=== Work request ===
Your task is to return the line containing "At the pixel" and each line after it through the end of the entries, exactly, with no other lines.

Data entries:
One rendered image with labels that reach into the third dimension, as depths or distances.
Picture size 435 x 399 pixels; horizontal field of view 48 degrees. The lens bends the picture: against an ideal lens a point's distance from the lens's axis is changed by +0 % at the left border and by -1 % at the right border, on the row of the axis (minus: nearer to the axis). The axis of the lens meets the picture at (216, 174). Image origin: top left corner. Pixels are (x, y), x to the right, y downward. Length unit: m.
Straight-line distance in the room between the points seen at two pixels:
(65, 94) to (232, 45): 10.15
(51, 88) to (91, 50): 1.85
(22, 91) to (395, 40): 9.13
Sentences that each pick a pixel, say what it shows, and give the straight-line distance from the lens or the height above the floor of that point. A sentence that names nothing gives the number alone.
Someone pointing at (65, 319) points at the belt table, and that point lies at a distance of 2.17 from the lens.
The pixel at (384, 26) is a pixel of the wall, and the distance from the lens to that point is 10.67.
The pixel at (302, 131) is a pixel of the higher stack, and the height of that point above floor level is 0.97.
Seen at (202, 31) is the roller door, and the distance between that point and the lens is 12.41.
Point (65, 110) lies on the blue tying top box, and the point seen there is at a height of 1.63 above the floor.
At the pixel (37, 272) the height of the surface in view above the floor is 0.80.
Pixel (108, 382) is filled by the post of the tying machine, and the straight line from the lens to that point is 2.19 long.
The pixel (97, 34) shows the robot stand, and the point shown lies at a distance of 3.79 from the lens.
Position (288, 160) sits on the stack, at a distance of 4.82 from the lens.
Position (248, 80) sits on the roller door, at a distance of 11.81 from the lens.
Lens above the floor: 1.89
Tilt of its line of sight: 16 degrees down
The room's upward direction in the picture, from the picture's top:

=== Exercise output ===
At the pixel (37, 272) the height of the surface in view above the floor is 0.80.
Pixel (108, 382) is filled by the post of the tying machine, and the straight line from the lens to that point is 2.19 long.
The pixel (97, 34) shows the robot stand, and the point shown lies at a distance of 3.79 from the lens.
Position (288, 160) sits on the stack, at a distance of 4.82 from the lens.
Position (248, 80) sits on the roller door, at a distance of 11.81 from the lens.
Lens above the floor: 1.89
Tilt of its line of sight: 16 degrees down
The room's upward direction in the picture, from the picture's top:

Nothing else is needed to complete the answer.